- Stored data entries

*****

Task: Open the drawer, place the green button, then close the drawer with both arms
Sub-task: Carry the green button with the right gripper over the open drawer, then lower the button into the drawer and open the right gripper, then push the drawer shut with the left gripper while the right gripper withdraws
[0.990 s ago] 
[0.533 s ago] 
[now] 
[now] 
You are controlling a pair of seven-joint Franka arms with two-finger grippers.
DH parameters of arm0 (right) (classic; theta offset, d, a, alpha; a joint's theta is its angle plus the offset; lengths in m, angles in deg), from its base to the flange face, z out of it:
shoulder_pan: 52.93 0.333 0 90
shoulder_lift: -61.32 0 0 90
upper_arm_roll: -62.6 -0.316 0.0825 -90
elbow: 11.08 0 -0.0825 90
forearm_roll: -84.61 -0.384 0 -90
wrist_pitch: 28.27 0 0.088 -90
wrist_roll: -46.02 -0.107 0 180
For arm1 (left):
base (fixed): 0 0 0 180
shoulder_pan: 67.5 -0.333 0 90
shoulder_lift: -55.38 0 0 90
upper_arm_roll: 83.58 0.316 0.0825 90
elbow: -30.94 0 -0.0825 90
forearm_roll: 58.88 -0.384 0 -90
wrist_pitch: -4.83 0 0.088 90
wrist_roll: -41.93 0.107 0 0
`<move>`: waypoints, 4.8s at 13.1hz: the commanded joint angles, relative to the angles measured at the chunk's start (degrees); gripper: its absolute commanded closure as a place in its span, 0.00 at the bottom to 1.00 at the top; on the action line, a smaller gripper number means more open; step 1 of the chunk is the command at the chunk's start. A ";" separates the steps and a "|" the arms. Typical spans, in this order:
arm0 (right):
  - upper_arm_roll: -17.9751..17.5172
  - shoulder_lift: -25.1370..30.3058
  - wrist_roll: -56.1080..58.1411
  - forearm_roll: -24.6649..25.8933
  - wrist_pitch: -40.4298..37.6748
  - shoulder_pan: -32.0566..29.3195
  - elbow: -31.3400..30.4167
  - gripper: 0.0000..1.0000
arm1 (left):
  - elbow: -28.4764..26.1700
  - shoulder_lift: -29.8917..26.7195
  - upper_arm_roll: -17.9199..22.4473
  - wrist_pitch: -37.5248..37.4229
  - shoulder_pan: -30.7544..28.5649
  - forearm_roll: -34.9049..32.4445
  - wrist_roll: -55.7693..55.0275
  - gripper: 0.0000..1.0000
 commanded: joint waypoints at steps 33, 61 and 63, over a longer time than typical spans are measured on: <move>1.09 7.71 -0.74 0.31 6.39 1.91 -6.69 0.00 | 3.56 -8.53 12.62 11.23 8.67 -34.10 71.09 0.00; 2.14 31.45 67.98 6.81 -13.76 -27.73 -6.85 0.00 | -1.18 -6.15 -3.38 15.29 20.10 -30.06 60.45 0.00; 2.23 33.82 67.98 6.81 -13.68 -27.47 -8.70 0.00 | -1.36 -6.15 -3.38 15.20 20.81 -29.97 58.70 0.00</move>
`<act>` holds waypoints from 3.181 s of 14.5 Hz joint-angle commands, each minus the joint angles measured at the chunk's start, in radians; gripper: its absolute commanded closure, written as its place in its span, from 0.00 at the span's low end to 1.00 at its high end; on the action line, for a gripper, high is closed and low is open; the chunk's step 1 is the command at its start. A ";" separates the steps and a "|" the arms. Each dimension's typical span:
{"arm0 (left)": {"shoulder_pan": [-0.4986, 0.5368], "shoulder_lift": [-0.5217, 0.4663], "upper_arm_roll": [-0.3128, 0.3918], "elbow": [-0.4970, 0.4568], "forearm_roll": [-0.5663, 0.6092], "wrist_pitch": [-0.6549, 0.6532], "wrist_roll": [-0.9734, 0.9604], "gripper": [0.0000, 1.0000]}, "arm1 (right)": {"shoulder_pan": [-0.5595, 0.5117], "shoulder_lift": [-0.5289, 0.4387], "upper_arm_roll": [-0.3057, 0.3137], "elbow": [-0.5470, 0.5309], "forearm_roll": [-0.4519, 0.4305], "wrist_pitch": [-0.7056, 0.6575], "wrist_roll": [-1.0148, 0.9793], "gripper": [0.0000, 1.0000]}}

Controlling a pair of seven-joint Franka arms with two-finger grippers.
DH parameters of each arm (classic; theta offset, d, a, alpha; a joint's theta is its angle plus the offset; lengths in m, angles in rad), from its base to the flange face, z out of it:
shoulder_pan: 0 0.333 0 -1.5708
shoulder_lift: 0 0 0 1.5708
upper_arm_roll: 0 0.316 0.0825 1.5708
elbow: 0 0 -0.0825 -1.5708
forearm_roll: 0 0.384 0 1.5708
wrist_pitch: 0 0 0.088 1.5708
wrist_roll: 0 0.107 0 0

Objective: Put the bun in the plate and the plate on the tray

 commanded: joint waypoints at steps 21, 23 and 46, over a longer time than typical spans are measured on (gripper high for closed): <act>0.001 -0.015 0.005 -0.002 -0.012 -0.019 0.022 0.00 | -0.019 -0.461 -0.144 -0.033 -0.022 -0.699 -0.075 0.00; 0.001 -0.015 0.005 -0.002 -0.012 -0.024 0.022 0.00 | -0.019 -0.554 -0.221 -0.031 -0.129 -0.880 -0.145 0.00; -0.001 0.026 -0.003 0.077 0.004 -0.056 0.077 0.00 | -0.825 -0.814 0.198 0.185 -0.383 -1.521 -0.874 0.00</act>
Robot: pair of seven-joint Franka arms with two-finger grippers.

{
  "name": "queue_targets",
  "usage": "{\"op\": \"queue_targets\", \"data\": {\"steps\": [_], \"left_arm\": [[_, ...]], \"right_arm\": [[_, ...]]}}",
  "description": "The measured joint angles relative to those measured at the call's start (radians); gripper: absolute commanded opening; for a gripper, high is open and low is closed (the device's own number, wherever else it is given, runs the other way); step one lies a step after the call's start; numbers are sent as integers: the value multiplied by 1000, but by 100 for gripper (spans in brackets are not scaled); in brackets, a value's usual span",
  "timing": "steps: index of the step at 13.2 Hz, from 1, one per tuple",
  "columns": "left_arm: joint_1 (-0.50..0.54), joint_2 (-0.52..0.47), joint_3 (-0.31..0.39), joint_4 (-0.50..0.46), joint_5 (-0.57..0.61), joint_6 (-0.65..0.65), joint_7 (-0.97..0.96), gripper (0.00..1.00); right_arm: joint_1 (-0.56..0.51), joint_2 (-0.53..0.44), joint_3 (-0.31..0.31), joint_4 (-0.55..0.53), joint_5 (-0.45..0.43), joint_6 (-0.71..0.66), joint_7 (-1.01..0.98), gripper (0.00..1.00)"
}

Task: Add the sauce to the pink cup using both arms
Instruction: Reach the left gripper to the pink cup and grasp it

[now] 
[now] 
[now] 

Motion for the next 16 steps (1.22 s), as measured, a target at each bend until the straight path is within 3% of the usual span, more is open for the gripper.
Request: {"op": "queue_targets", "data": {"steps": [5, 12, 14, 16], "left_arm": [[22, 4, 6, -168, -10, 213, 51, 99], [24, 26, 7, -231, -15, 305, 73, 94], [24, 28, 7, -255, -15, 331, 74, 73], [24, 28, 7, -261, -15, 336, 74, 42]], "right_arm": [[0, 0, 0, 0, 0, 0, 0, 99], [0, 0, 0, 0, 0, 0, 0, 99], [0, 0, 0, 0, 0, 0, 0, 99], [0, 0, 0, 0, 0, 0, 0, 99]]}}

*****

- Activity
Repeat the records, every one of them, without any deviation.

- Answer space
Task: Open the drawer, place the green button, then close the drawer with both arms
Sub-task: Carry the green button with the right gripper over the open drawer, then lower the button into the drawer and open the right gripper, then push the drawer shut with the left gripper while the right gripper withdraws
[0.990 s ago] 
[0.533 s ago] 
[now] 
[now] 
You are controlling a pair of seven-joint Franka arms with two-finger grippers.
DH parameters of arm0 (right) (classic; theta offset, d, a, alpha; a joint's theta is its angle plus the offset; lengths in m, angles in deg), from its base to the flange face, z out of it:
shoulder_pan: 52.93 0.333 0 90
shoulder_lift: -61.32 0 0 90
upper_arm_roll: -62.6 -0.316 0.0825 -90
elbow: 11.08 0 -0.0825 90
forearm_roll: -84.61 -0.384 0 -90
wrist_pitch: 28.27 0 0.088 -90
wrist_roll: -46.02 -0.107 0 180
For arm1 (left):
base (fixed): 0 0 0 180
shoulder_pan: 67.5 -0.333 0 90
shoulder_lift: -55.38 0 0 90
upper_arm_roll: 83.58 0.316 0.0825 90
elbow: -30.94 0 -0.0825 90
forearm_roll: 58.88 -0.384 0 -90
wrist_pitch: -4.83 0 0.088 90
wrist_roll: -41.93 0.107 0 0
`<move>`: waypoints, 4.8s at 13.1hz: the commanded joint angles, relative to the angles measured at the chunk's start (degrees); gripper: its absolute commanded closure as a place in its span, 0.00 at the bottom to 1.00 at the top; on the action line, a smaller gripper number means more open; step 1 of the chunk is the command at the chunk's start. A ";" separates the steps and a "|" the arms. Typical spans, in this order:
arm0 (right):
  - upper_arm_roll: -17.9751..17.5172
  - shoulder_lift: -25.1370..30.3058
  - wrist_roll: -56.1080..58.1411
  - forearm_roll: -24.6649..25.8933
  - wrist_pitch: -40.4298..37.6748
  - shoulder_pan: -32.0566..29.3195
  - elbow: -31.3400..30.4167
  - gripper: 0.0000..1.0000
arm1 (left):
  - elbow: -28.4764..26.1700
  - shoulder_lift: -29.8917..26.7195
  - upper_arm_roll: -17.9199..22.4473
  - wrist_pitch: -37.5248..37.4229
  - shoulder_pan: -30.7544..28.5649
  - forearm_roll: -34.9049..32.4445
  - wrist_roll: -55.7693..55.0275
  - gripper: 0.0000..1.0000
 commanded: joint waypoints at steps 33, 61 and 63, over a longer time than typical spans are measured on: <move>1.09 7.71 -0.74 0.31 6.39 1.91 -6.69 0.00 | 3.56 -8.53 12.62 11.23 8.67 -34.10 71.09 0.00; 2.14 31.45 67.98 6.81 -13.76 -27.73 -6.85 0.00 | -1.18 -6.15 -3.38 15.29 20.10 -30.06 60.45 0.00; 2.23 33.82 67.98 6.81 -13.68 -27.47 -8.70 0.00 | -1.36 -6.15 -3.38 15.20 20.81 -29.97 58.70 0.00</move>
`<act>` holds waypoints from 3.181 s of 14.5 Hz joint-angle commands, each minus the joint angles measured at the chunk's start, in radians; gripper: its absolute commanded closure, written as its place in its span, from 0.00 at the span's low end to 1.00 at its high end; on the action line, for a gripper, high is closed and low is open; the chunk's step 1 is the command at its start. A ";" separates the steps and a "|" the arms. Each dimension's typical span:
{"arm0 (left)": {"shoulder_pan": [-0.4986, 0.5368], "shoulder_lift": [-0.5217, 0.4663], "upper_arm_roll": [-0.3128, 0.3918], "elbow": [-0.4970, 0.4568], "forearm_roll": [-0.5663, 0.6092], "wrist_pitch": [-0.6549, 0.6532], "wrist_roll": [-0.9734, 0.9604], "gripper": [0.0000, 1.0000]}, "arm1 (right)": {"shoulder_pan": [-0.5595, 0.5117], "shoulder_lift": [-0.5289, 0.4387], "upper_arm_roll": [-0.3057, 0.3137], "elbow": [-0.5470, 0.5309], "forearm_roll": [-0.4519, 0.4305], "wrist_pitch": [-0.7056, 0.6575], "wrist_roll": [-1.0148, 0.9793], "gripper": [0.0000, 1.0000]}}

Controlling a pair of seven-joint Franka arms with two-finger grippers.
DH parameters of each arm (classic; theta offset, d, a, alpha; a joint's theta is its angle plus the offset; lengths in m, angles in rad), from its base to the flange face, z out of it:
shoulder_pan: 0 0.333 0 -1.5708
shoulder_lift: 0 0 0 1.5708
upper_arm_roll: 0 0.316 0.0825 1.5708
elbow: 0 0 -0.0825 -1.5708
forearm_roll: 0 0.384 0 1.5708
wrist_pitch: 0 0 0.088 1.5708
wrist_roll: 0 0.107 0 0

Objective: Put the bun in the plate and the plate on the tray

 commanded: joint waypoints at steps 21, 23 and 46, over a longer time than typical spans are measured on (gripper high for closed): <act>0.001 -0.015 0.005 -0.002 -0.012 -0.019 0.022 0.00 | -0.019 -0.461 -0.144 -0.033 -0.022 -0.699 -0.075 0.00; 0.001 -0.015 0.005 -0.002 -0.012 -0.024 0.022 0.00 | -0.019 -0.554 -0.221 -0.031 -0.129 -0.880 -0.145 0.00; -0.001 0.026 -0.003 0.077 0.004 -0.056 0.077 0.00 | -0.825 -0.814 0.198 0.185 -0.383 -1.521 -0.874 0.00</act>
Robot: pair of seven-joint Franka arms with two-finger grippers.

{
  "name": "queue_targets",
  "usage": "{\"op\": \"queue_targets\", \"data\": {\"steps\": [_], \"left_arm\": [[_, ...]], \"right_arm\": [[_, ...]]}}",
  "description": "The measured joint angles relative to those measured at the call's start (radians); gripper: absolute commanded opening; for a gripper, high is open and low is closed (the device's own number, wherever else it is given, runs the other way); step one lies a step after the call's start; numbers are sent as integers: the value multiplied by 1000, but by 100 for gripper (spans in brackets are not scaled); in brackets, a value's usual span",
  "timing": "steps: index of the step at 13.2 Hz, from 1, one per tuple",
  "columns": "left_arm: joint_1 (-0.50..0.54), joint_2 (-0.52..0.47), joint_3 (-0.31..0.39), joint_4 (-0.50..0.46), joint_5 (-0.57..0.61), joint_6 (-0.65..0.65), joint_7 (-0.97..0.96), gripper (0.00..1.00); right_arm: joint_1 (-0.56..0.51), joint_2 (-0.53..0.44), joint_3 (-0.31..0.31), joint_4 (-0.55..0.53), joint_5 (-0.45..0.43), joint_6 (-0.71..0.66), joint_7 (-1.01..0.98), gripper (0.00..1.00)"
}

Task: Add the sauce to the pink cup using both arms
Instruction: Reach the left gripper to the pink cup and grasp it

[now] 
[now] 
[now] 

Motion for the next 16 steps (1.22 s), as measured, a target at each bend until the straight path is within 3% of the usual span, more is open for the gripper.
Request: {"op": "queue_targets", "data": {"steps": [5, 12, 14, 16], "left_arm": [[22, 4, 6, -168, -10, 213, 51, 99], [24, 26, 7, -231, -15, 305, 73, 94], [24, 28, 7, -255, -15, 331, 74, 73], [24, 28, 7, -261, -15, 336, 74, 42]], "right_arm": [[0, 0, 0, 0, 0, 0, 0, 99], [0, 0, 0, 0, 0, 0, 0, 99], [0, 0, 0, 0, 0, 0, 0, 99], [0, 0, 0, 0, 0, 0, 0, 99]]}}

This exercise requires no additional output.